- Task goal -
Return each line in the records below that includes "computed".

- Dataset extract -
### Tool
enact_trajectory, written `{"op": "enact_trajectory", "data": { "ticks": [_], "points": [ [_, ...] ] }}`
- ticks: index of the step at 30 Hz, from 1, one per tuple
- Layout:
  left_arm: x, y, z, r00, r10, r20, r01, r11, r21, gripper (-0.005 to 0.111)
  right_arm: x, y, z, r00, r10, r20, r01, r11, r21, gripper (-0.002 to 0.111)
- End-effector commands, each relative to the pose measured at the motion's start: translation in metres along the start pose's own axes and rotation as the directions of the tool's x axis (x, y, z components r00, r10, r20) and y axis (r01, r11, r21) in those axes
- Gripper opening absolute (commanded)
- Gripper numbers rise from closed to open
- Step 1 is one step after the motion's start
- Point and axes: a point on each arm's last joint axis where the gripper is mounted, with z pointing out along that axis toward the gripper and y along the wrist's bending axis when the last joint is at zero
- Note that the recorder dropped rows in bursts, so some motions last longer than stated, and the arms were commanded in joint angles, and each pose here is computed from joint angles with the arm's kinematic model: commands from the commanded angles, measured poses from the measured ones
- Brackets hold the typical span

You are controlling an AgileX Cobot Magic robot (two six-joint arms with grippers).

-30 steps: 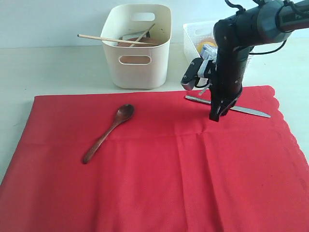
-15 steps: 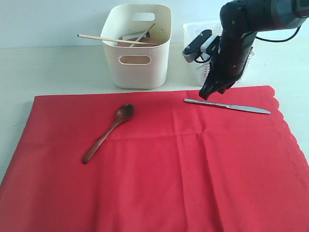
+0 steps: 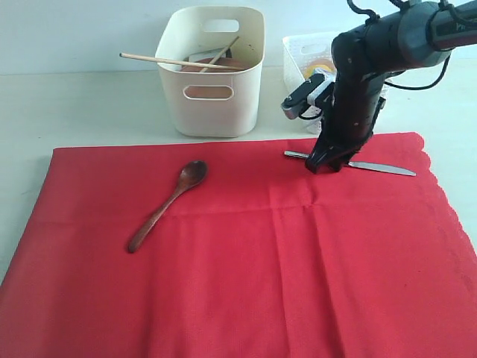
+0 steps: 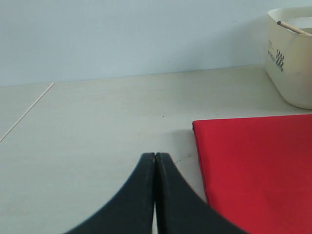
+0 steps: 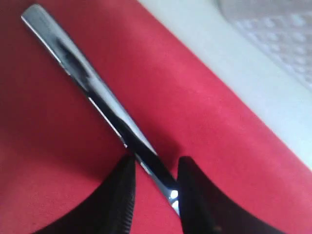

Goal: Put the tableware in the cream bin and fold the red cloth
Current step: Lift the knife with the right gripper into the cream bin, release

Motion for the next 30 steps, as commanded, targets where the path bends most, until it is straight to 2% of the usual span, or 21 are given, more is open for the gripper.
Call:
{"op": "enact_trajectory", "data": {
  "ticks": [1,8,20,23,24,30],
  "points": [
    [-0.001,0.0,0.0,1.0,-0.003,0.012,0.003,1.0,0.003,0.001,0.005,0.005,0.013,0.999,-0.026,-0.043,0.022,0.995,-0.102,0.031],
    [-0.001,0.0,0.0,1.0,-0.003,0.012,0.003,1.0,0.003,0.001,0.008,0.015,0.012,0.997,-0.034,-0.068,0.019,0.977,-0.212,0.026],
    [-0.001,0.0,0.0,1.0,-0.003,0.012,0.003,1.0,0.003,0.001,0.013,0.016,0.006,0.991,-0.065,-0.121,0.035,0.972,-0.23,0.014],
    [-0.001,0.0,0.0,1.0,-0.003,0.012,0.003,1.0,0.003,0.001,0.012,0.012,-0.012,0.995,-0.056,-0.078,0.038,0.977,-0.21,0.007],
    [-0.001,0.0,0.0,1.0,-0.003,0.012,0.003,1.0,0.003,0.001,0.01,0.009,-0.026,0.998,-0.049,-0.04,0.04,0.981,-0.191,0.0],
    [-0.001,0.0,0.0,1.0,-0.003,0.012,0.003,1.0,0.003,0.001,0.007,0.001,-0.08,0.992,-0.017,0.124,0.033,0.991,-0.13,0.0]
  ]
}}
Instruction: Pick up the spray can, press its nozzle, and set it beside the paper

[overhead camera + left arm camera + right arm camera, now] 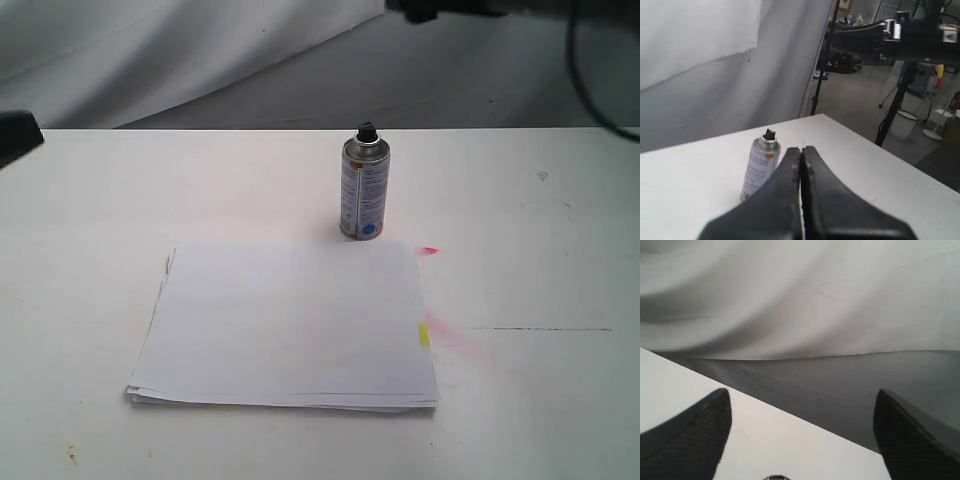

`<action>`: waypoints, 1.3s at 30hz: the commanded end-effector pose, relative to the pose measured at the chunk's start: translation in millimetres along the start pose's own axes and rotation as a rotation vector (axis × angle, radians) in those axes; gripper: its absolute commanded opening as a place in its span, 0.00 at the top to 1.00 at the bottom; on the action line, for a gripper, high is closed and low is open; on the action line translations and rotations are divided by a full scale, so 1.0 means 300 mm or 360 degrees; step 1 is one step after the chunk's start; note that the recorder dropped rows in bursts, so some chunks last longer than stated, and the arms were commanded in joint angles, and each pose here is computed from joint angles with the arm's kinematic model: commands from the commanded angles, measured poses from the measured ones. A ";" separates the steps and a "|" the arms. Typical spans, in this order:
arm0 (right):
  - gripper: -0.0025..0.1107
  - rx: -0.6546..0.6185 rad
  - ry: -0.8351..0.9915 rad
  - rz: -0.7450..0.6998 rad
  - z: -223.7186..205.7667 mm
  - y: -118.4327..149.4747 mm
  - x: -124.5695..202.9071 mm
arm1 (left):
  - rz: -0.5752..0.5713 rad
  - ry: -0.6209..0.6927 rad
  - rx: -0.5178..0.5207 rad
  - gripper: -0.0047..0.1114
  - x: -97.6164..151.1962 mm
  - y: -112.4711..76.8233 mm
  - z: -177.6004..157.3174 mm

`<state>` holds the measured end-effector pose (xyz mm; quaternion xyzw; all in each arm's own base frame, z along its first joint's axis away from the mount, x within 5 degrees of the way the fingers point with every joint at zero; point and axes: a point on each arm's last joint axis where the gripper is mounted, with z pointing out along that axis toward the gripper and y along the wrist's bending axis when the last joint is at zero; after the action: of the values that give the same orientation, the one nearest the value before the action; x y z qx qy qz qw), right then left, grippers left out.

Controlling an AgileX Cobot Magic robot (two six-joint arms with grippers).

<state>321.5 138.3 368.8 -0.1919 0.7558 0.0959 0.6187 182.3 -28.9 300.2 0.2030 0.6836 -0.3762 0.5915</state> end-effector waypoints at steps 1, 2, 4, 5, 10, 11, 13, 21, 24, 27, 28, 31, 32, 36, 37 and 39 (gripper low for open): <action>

- The answer -
- Note that the recorder dropped rows in bursts, so some motions last longer than stated, and the arms were commanded in joint angles, and each pose here is computed from joint angles with the arm's kinematic model: commands from the commanded angles, measured poses from the measured ones
`<action>`: waypoints, 1.3s at 30hz: the commanded end-effector pose, relative to the pose measured at the chunk's start: translation in millimetres along the start pose's own axes and rotation as a rotation vector (axis × angle, radians) in those axes; gripper: its absolute commanded opening as a place in its span, 0.00 at the top to 1.00 at the bottom; on the action line, for a gripper, high is closed and low is open; on the action line translations and rotations are divided by a full scale, so 1.0 means 300 mm or 360 degrees; step 1 is one step after the chunk's start; note that the recorder dropped rows in bursts, so some chunks last longer than stated, and the arms were commanded in joint angles, and each pose here is computed from joint angles with the arm's kinematic model: commands from the commanded angles, measured poses from the measured ones. A ";" separates the steps and a "|" the arms. Typical spans, in this order:

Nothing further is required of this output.